### DESCRIPTION OF THE TASK
Retype, word for word, each line between the lines holding "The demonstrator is" and "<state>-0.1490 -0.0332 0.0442", inclusive, and leave the rest of the data alone.

### DATA EXCERPTS

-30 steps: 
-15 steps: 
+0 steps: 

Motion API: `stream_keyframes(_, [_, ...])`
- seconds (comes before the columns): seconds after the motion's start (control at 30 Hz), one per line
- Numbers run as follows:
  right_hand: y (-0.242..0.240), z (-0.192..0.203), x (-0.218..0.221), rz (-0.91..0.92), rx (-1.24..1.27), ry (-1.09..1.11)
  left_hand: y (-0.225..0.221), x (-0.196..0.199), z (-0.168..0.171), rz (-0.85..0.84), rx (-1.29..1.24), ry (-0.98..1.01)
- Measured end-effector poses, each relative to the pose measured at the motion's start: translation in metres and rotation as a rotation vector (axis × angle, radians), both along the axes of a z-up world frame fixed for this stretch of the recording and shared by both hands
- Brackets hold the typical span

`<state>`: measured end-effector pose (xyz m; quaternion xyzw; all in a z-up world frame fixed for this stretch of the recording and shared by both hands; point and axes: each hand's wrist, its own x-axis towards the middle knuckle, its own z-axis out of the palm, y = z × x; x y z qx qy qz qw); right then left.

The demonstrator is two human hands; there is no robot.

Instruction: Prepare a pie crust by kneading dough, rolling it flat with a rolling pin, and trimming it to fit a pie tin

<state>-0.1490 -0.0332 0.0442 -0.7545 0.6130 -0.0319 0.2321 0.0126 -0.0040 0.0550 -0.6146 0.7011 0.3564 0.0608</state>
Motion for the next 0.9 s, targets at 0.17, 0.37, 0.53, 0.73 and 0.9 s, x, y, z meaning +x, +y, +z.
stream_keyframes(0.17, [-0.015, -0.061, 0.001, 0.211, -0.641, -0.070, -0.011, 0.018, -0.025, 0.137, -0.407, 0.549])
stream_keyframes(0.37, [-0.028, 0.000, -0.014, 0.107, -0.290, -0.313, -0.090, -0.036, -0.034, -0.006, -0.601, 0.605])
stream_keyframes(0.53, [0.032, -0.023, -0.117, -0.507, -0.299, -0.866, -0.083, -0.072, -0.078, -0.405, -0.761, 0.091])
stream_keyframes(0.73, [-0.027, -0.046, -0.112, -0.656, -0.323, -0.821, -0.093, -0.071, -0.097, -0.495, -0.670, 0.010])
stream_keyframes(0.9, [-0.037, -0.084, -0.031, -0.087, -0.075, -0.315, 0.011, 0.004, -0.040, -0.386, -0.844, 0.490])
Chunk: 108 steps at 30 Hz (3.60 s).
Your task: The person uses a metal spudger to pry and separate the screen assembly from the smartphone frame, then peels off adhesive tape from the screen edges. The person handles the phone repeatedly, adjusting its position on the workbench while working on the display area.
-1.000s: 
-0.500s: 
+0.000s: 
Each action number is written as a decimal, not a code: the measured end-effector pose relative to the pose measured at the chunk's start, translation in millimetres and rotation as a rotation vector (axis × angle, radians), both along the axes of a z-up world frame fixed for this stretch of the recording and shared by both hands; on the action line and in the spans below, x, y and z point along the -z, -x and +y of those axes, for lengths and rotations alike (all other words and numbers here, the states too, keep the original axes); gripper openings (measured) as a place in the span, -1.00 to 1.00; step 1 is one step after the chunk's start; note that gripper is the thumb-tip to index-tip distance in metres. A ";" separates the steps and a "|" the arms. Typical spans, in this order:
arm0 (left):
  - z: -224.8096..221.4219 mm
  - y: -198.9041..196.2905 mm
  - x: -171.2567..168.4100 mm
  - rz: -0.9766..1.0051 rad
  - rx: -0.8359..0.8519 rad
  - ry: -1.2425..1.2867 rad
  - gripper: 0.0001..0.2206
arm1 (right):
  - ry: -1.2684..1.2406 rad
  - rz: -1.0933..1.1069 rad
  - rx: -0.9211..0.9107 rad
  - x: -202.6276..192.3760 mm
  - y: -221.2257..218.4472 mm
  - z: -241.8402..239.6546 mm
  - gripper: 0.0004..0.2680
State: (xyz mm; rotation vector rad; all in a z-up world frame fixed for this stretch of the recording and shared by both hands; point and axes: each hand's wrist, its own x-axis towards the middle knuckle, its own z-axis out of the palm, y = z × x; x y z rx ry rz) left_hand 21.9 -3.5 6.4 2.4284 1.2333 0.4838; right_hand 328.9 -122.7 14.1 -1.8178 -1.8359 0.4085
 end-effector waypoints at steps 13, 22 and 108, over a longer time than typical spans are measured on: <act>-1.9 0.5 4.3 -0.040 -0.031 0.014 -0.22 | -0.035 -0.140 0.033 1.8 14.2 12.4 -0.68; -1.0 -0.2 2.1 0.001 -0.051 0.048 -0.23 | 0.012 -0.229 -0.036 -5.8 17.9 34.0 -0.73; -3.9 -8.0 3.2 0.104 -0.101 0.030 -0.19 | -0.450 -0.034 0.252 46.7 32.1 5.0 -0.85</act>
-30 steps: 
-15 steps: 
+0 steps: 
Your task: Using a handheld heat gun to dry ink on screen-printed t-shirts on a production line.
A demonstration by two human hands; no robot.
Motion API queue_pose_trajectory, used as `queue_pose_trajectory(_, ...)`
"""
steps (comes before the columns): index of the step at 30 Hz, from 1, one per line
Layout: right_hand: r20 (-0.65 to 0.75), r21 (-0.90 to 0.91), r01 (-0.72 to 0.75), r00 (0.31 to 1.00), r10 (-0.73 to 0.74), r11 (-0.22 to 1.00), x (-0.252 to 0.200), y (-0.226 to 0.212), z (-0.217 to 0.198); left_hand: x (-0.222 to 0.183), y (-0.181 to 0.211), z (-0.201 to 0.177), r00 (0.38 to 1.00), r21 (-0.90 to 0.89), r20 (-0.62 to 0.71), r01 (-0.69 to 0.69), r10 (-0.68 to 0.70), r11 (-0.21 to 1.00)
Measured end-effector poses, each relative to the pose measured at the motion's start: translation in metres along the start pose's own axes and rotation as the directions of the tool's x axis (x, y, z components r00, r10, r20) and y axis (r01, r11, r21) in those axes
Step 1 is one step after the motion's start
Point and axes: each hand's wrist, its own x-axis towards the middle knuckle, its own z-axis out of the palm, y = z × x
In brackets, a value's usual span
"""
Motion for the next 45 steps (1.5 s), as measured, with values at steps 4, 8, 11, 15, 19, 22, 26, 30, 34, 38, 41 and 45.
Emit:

### TASK RESULT
The demonstrator is two human hands; there is no robot.

Instruction: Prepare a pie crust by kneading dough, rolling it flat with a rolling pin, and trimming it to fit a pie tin

<state>-0.1490 -0.0332 0.0442 -0.7545 0.6130 -0.0319 0.2321 0.0126 -0.0040 0.0550 -0.6146 0.7011 0.3564 0.0608</state>

The given output is complete.